» **How to complete this task**: Line count for the string "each": state how many lines in the records below hold it, giving only the number.

» **Dataset items**:
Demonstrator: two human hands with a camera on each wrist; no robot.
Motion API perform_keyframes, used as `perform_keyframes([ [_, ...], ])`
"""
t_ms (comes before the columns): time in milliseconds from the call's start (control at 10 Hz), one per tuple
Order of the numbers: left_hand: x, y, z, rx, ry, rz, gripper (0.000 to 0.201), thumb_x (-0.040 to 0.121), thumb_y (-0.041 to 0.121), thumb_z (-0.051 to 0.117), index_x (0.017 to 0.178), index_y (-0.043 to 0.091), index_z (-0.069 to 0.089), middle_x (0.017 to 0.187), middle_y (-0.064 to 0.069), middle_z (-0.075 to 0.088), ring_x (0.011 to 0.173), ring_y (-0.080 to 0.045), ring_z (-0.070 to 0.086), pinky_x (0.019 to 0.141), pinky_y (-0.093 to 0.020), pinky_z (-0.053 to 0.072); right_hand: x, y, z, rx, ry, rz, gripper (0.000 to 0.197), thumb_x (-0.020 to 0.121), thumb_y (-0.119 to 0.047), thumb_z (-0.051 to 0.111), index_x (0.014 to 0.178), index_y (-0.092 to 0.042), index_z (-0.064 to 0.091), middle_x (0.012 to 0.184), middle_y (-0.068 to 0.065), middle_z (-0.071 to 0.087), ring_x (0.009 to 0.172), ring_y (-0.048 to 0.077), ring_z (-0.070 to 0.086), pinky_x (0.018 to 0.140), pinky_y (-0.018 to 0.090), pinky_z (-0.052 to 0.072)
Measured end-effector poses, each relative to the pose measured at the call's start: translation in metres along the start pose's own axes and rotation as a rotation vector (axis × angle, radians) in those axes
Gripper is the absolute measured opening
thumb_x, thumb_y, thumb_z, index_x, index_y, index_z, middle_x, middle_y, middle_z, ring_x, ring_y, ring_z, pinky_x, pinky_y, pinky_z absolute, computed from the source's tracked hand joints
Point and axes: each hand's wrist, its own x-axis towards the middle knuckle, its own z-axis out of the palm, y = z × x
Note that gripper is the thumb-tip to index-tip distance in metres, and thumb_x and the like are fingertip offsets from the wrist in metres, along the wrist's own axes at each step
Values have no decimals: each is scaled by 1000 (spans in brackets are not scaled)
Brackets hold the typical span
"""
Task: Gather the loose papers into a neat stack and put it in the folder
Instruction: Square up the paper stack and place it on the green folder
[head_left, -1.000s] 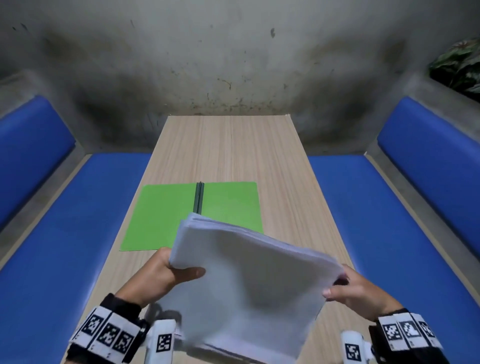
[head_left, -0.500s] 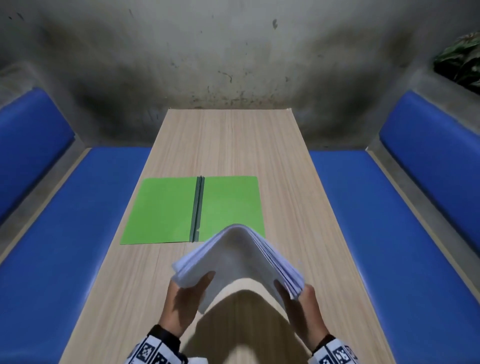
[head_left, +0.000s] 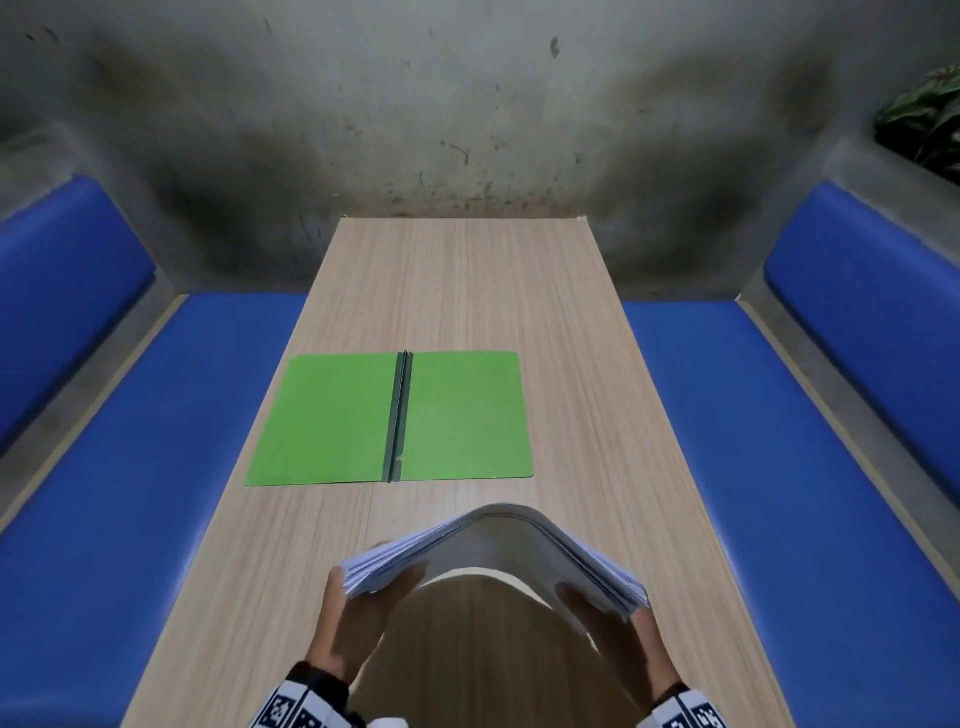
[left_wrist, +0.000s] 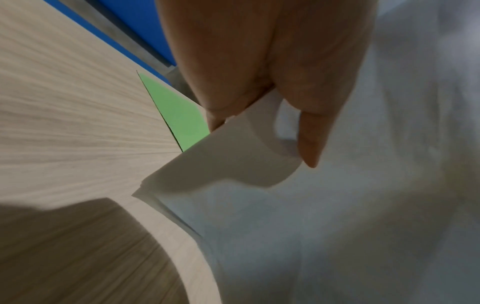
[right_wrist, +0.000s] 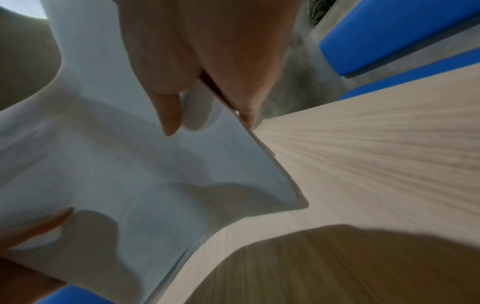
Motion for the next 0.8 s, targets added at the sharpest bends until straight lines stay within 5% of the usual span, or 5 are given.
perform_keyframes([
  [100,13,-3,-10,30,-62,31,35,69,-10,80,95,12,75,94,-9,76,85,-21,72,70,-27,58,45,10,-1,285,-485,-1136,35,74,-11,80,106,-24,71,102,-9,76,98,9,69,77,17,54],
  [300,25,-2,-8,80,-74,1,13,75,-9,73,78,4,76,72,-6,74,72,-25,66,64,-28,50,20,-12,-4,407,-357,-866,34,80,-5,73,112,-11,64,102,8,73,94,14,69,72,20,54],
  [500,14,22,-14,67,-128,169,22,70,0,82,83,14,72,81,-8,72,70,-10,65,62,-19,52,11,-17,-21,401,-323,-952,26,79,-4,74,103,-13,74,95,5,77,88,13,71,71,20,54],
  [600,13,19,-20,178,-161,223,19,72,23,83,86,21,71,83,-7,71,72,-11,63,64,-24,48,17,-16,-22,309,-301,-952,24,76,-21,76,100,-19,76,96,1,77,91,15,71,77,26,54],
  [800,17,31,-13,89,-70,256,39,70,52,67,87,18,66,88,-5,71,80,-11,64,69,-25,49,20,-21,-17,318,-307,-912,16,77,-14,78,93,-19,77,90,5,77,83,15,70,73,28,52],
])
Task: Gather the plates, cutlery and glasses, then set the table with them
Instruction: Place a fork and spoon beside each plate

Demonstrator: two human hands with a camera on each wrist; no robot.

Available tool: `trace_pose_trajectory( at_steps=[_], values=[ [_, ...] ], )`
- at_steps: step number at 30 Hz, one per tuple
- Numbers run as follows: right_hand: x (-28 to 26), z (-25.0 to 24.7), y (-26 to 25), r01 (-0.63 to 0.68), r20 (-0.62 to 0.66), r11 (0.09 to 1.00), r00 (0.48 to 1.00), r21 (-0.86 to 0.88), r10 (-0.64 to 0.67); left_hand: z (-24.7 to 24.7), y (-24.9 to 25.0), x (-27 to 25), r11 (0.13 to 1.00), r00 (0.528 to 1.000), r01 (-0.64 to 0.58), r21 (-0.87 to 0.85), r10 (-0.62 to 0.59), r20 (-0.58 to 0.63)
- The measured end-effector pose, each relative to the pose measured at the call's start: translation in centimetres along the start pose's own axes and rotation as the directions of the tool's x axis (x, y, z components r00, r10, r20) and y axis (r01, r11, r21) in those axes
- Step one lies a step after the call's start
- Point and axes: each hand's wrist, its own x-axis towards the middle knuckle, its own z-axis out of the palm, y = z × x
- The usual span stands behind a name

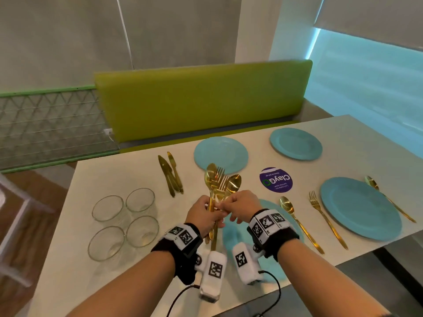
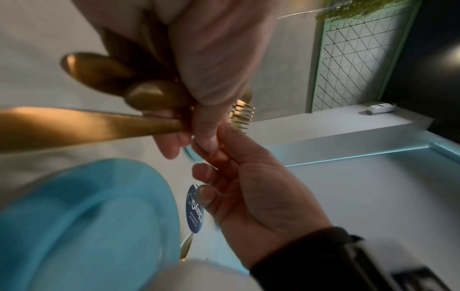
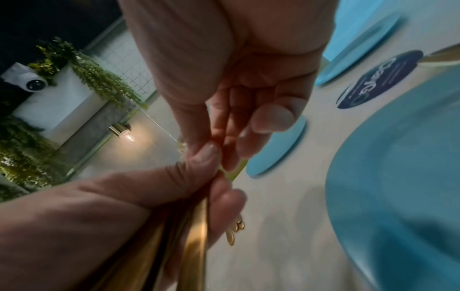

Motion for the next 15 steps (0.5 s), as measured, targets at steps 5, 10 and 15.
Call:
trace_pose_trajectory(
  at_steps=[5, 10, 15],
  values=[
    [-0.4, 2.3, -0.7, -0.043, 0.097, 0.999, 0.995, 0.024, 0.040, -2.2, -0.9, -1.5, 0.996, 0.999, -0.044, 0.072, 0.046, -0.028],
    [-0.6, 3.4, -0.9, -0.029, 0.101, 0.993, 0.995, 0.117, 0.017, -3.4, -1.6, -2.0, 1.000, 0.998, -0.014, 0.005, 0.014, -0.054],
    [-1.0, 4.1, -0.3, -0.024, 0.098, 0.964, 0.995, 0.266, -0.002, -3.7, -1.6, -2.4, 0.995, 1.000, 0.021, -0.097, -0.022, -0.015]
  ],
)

» **Finished task**: 9